Work order:
Write back every line of the listing exactly, excluding images.

___ Input data ___

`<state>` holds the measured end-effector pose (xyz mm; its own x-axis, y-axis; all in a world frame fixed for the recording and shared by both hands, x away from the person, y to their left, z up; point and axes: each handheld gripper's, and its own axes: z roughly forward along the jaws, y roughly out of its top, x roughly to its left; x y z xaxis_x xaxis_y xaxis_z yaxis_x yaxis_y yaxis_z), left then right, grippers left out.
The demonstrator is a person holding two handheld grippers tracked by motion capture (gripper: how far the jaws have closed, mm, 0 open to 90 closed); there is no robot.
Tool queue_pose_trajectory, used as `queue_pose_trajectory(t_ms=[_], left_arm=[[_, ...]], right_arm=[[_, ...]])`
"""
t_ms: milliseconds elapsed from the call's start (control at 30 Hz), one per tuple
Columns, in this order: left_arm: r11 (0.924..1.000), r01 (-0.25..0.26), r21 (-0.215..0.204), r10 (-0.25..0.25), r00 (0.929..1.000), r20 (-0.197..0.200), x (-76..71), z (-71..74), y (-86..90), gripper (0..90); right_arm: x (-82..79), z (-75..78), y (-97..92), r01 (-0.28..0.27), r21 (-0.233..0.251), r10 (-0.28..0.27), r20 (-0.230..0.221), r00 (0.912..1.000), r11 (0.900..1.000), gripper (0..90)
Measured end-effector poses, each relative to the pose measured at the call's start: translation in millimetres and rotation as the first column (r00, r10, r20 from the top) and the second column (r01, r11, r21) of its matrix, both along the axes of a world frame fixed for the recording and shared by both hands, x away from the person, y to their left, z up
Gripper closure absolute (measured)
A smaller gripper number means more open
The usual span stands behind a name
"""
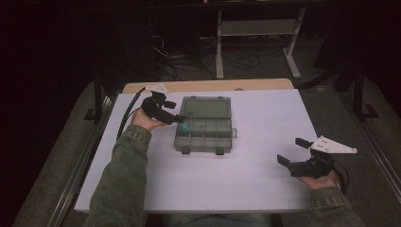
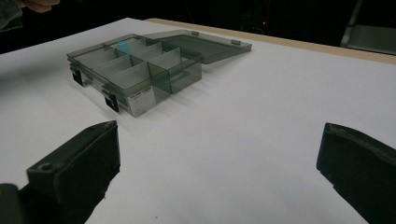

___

Task result:
`<state>` holds the measured end-effector pose (xyz mm; its own x-axis, y-axis; all in a world frame fixed for the recording and shared by both hands, x away from the person, y to their left, z up; point and axes: each handheld gripper's, and its own axes: z roughly forward along the jaws, y roughly out of its top, x roughly to its left; x y z xaxis_x xaxis_y xaxis_z yaxis_x yaxis_y yaxis_z), left then right, grippers left out.
The demonstrator is a person holding two handheld grippers tracked by motion capture (gripper: how far the jaws have closed, mm, 0 open to 90 closed); there is no robot.
Tool queue_pose_trajectory, used as `queue_pose_trajectory(t_ms=[_], left_arm=[[_, ...]], right_arm=[[_, ...]])`
"""
t_ms: milliseconds elapsed from the call's start (control at 30 Hz), one per tuple
Columns, in this order: left_arm: r11 (0.924..1.000), r01 (-0.25..0.26), r21 (-0.215..0.204), r10 (-0.25..0.25), r00 (0.929..1.000), r20 (-0.197..0.200), x (-76..71), z (-71..74), y (-86..90), gripper (0..90); right_arm: x (-82..79), z (-75..78), y (-97..92), r01 (-0.28..0.27), r21 (-0.233..0.251), r10 (-0.28..0.27), r20 (-0.230..0.221), r00 (0.912..1.000), r11 (0.900..1.000), gripper (0..90)
Measured end-effector poses, each relative to the pose measured at the call's start: translation in millimetres and rotation as the first column (r00, r10, r20 from the top) and the second column (r01, r11, r21) of its matrix, both along the axes of a world frame fixed for the recording and shared by both hands, x away from the person, y to their left, z up
Gripper closure absolute (measured)
A smaller gripper number means more open
The usual span stands behind a name
"""

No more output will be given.